• **PROVIDED MATERIAL**:
Start of Block

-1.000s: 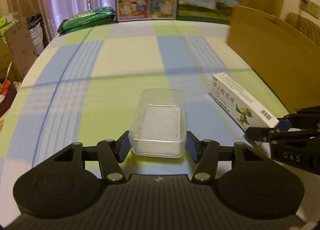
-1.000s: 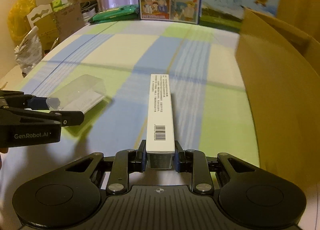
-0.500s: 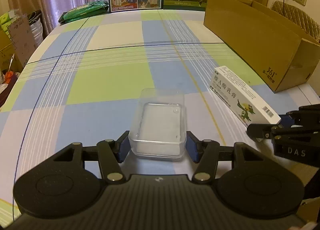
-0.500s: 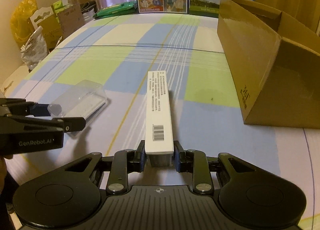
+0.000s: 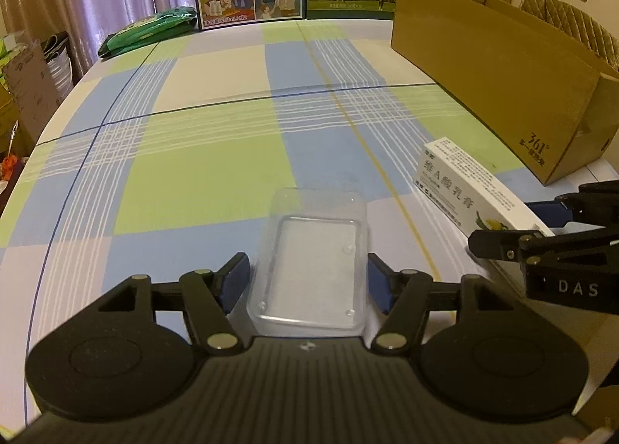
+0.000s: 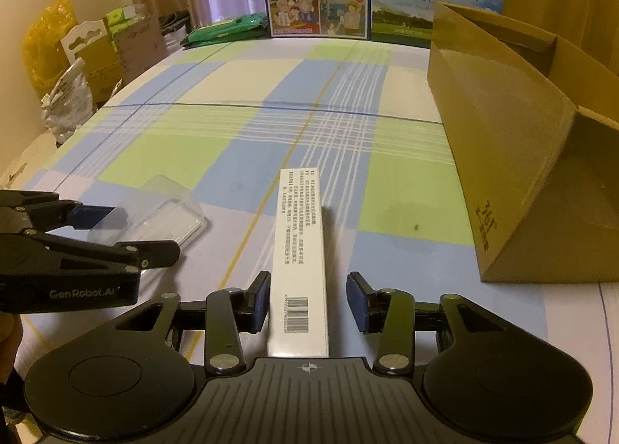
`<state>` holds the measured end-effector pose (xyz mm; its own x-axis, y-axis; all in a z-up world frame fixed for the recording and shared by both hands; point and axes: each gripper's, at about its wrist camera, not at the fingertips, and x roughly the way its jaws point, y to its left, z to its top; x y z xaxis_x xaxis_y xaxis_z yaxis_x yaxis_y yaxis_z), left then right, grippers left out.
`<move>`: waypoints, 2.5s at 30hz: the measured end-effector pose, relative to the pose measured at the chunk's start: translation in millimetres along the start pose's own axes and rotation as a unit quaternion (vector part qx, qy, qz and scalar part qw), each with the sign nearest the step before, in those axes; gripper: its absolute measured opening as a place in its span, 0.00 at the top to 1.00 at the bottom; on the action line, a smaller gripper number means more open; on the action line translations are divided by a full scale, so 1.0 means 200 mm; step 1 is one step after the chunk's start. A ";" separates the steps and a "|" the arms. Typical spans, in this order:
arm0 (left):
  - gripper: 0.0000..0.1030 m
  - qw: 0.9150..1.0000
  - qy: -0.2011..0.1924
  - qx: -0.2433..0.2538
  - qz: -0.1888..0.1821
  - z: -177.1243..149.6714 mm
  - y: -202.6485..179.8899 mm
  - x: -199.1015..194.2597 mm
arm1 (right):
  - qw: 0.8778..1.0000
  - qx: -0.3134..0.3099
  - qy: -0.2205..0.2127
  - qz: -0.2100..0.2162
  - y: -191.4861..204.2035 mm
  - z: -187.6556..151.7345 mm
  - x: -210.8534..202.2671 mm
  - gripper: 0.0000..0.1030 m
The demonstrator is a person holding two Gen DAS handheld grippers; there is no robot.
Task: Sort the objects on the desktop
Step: 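Lift and carry the ointment box and clear container toward the cardboard box with both grippers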
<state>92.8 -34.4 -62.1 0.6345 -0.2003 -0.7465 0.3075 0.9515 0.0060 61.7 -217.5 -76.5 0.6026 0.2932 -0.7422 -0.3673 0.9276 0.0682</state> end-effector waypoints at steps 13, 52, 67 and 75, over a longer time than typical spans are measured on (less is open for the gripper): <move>0.49 1.000 0.004 -0.007 -0.002 0.03 0.01 0.03 | 1.000 -0.028 0.010 -0.010 0.05 0.04 0.07 0.77; 0.50 1.000 -0.012 -0.004 -0.022 -0.01 -0.23 -0.33 | 0.999 0.017 -0.046 -0.018 -0.05 -0.02 -0.39 0.77; 0.50 0.999 -0.022 0.001 -0.045 0.05 -0.32 -0.39 | 0.997 0.034 -0.073 -0.022 -0.12 0.01 -0.53 0.77; 0.50 0.997 -0.044 0.001 -0.064 0.16 -0.39 -0.44 | 0.994 0.053 -0.094 -0.030 -0.21 0.06 -0.65 0.77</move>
<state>35.1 -98.4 24.3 0.6498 -0.3397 -0.6800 0.3907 0.9166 -0.0845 7.7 -292.4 25.6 0.7463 0.2655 -0.6103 -0.2562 0.9609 0.1048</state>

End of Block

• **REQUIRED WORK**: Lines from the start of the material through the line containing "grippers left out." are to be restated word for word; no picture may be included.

• **RESPONSE FOR THIS EXERCISE**:
-1.000s: 
-1.000s: 
-0.500s: 
-0.500s: 
+0.000s: 
+0.000s: 
`<state>` holds the measured end-effector pose (xyz mm; its own x-axis, y-axis; all in a z-up world frame fixed for the recording and shared by both hands; point and axes: each gripper's, at about its wrist camera, not at the fingertips, and x roughly the way its jaws point, y to its left, z to its top; x y z xaxis_x xaxis_y xaxis_z yaxis_x yaxis_y yaxis_z), left then right, grippers left out.

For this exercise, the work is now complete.